» **PROBLEM TO WORK ON**:
Transcription task. Write out each entry verbatim and exclude any image.
----- RECORDS PROVIDED
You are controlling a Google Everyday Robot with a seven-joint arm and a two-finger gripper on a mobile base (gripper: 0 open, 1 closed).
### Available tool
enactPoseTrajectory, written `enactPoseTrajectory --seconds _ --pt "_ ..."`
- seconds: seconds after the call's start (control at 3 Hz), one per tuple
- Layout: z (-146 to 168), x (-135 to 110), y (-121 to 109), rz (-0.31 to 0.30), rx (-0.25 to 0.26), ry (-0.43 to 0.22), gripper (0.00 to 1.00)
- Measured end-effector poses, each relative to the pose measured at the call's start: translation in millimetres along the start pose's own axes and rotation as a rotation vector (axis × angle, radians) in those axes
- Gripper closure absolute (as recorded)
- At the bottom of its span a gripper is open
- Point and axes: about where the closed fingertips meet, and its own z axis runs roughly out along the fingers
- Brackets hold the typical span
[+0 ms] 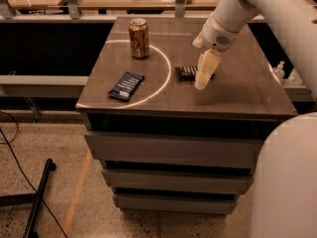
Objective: Move rxbar chocolate near rxbar blueberry
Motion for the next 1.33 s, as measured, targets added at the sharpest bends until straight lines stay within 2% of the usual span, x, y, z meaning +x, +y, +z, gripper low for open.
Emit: enactPoseTrajectory --seconds 0.33,0.67,1.33 --pt "15.2 13.9 12.7 0.019 -0.042 0.002 0.0" --pt "25.4 21.3 16.3 0.034 -0.081 0.026 0.18" --pt "30.9 28.2 21.5 0.035 -0.107 0.07 0.64"
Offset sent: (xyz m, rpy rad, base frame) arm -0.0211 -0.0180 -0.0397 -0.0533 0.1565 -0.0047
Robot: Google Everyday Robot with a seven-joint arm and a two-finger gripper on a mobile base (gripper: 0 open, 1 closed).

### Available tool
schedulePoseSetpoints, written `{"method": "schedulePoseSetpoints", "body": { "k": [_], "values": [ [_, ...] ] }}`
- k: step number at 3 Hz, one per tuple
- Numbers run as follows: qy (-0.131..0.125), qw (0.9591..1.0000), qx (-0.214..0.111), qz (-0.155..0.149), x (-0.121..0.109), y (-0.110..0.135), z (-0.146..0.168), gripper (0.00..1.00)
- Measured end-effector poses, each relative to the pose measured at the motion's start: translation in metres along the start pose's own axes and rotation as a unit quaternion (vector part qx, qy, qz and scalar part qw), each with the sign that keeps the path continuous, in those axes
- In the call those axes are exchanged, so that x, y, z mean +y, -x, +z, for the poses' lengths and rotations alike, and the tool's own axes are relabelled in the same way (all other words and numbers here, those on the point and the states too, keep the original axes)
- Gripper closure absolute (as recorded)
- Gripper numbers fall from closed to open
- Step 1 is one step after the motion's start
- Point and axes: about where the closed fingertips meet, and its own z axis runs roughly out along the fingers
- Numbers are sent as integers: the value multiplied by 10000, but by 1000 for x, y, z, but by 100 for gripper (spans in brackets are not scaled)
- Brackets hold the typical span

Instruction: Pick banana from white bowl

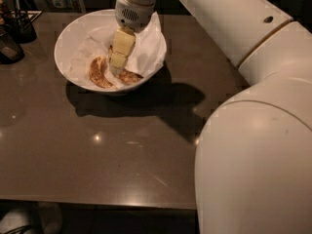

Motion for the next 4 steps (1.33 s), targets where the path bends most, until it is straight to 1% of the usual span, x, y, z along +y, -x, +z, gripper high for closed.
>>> {"method": "schedulePoseSetpoints", "body": {
  "k": [1, 2, 3, 4],
  "values": [
    [2, 10000, 1, 7, 0, 0, 0, 0],
    [109, 9993, -172, 299, -1, 0, 15, 0],
    [250, 9980, -289, 512, 2, 1, 27, 0],
    [329, 9967, -328, 662, 3, 0, 33, 16]
  ]
}}
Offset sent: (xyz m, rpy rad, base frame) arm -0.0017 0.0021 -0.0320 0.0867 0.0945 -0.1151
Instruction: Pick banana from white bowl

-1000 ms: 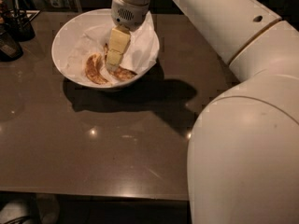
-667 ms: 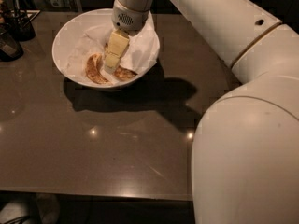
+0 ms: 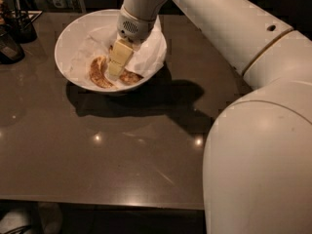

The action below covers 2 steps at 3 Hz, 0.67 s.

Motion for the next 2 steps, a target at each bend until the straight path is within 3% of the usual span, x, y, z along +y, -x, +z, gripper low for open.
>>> {"method": "schedulePoseSetpoints", "body": {
  "k": [2],
  "values": [
    [-49, 9998, 128, 132, -3, 1, 6, 43]
  ]
}}
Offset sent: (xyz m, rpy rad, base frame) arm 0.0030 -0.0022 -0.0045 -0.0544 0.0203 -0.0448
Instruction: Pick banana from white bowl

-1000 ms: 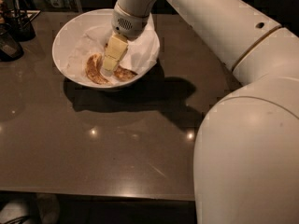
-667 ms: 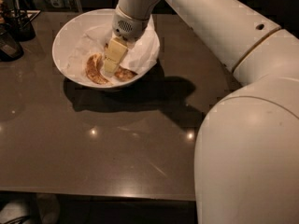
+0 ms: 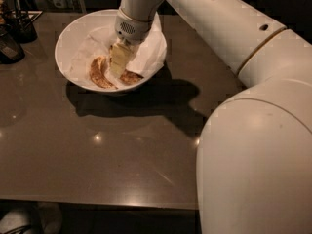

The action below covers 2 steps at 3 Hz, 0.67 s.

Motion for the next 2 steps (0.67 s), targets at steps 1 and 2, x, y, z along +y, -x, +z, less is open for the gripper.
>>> {"method": "schedulePoseSetpoints", "body": {
  "k": [1, 2],
  "values": [
    [-17, 9998, 187, 104, -3, 1, 4, 44],
    [4, 9992, 370, 170, -5, 3, 10, 45]
  ]
}}
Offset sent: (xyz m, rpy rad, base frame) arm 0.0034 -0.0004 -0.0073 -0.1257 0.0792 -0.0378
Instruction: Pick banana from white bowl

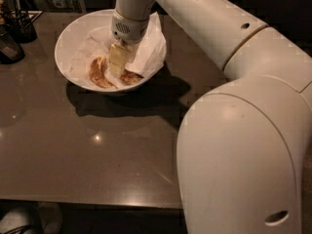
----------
» **EXERCISE ANSWER**:
You are controlling a Google Everyday Robot with a seven-joint arm and a two-finger gripper on a mobile base (gripper: 0 open, 1 closed).
### Available tool
enactPoseTrajectory, written `enactPoseTrajectory --seconds _ --pt "_ ..."`
- seconds: seconds after the call's start (control at 3 Hz), one per tuple
- Layout: z (-146 to 168), x (-135 to 110), y (-121 to 109), rz (-0.31 to 0.30), rx (-0.25 to 0.26), ry (-0.43 to 0.22), gripper (0.00 to 1.00)
- Measured end-effector poses, each relative to the pose measured at the call's start: translation in millimetres along the start pose's own axes and rotation as a rotation vector (axis × angle, radians) in those axes
- Gripper closure absolute (as recorded)
- At the bottom of its span a gripper is open
- Point and axes: about where the closed fingertips meet, and its own z axis runs roughly out along the fingers
- Brackets hold the typical span
[+0 ms] 
Objective: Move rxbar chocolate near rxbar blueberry
Motion for the next 1.33 s, as measured, targets added at the sharpest bends until straight lines stay within 2% of the usual span, x, y, z meaning +x, +y, +z, gripper low for open.
Emit: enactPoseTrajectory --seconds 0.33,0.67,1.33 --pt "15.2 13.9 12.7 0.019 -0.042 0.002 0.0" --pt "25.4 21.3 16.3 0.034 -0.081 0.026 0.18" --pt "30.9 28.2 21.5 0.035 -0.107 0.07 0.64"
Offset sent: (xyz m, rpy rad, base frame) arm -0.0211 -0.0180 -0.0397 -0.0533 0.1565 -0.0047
Robot: Google Everyday Robot with a seven-joint arm and a two-finger gripper on a mobile base (gripper: 0 open, 1 closed).

### Available tool
schedulePoseSetpoints, written `{"method": "schedulePoseSetpoints", "body": { "k": [_], "values": [ [_, ...] ] }}`
- k: step number at 3 Hz, one per tuple
- Numbers run as follows: qy (-0.131..0.125), qw (0.9591..1.0000), qx (-0.214..0.111), qz (-0.155..0.149), x (-0.121..0.109), y (-0.110..0.135), z (-0.146..0.168), gripper (0.00..1.00)
- Measured end-effector poses, each relative to the pose measured at the motion's start: translation in metres along the start pose's own axes and rotation as a unit quaternion (vector part qx, qy, qz and scalar part qw), each with the sign that keeps the path continuous, in those axes
- In the call those axes are exchanged, so that x, y, z mean +y, -x, +z, for the poses' lengths and rotations alike, and the tool's own axes are relabelled in the same way (all other words and numbers here, those on the point and the states too, keep the original axes)
- Gripper closure absolute (as recorded)
- Gripper numbers fall from closed to open
- Step 1 is one step after the motion's start
- Point and axes: about where the closed fingertips meet, and its own z axis runs roughly out along the fingers
- Numbers are sent as integers: the value multiplied by 10000, but by 1000 for x, y, z, but by 100 for gripper (spans in brackets are not scaled)
- Brackets hold the typical span

Instruction: Pick banana from white bowl


Motion for the next 4 steps (1.33 s), targets where the path bends most, until it is straight to 1% of the usual span, x, y, z along +y, -x, +z, gripper high for closed.
>>> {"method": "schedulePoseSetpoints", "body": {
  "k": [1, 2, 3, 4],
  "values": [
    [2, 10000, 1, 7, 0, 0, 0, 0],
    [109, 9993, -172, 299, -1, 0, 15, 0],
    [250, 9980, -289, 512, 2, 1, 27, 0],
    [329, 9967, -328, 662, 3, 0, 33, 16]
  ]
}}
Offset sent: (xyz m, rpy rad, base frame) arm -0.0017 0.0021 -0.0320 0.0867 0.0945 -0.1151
Instruction: Pick banana from white bowl

-1000 ms: 
-667 ms: 
+0 ms: 

The action below covers 2 steps at 3 Hz, 0.67 s.

Motion for the next 2 steps, a target at each bend until the straight path is within 3% of the usual span, x, y, z along +y, -x, +z, gripper low for open.
>>> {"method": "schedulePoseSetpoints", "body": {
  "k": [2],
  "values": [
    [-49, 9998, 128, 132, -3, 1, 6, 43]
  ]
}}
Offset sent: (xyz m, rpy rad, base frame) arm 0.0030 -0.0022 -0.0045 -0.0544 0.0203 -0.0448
Instruction: Pick banana from white bowl

-1000 ms: 
-667 ms: 
+0 ms: 

The action below covers 2 steps at 3 Hz, 0.67 s.

Motion for the next 2 steps (0.67 s), targets at steps 1 and 2, x, y, z along +y, -x, +z, less is open for the gripper.
>>> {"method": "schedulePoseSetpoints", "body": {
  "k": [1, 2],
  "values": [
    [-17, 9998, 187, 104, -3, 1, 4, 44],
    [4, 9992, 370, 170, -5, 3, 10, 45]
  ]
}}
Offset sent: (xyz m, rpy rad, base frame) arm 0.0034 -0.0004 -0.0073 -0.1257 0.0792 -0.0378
Instruction: Pick banana from white bowl

Nothing remains to be done in this exercise.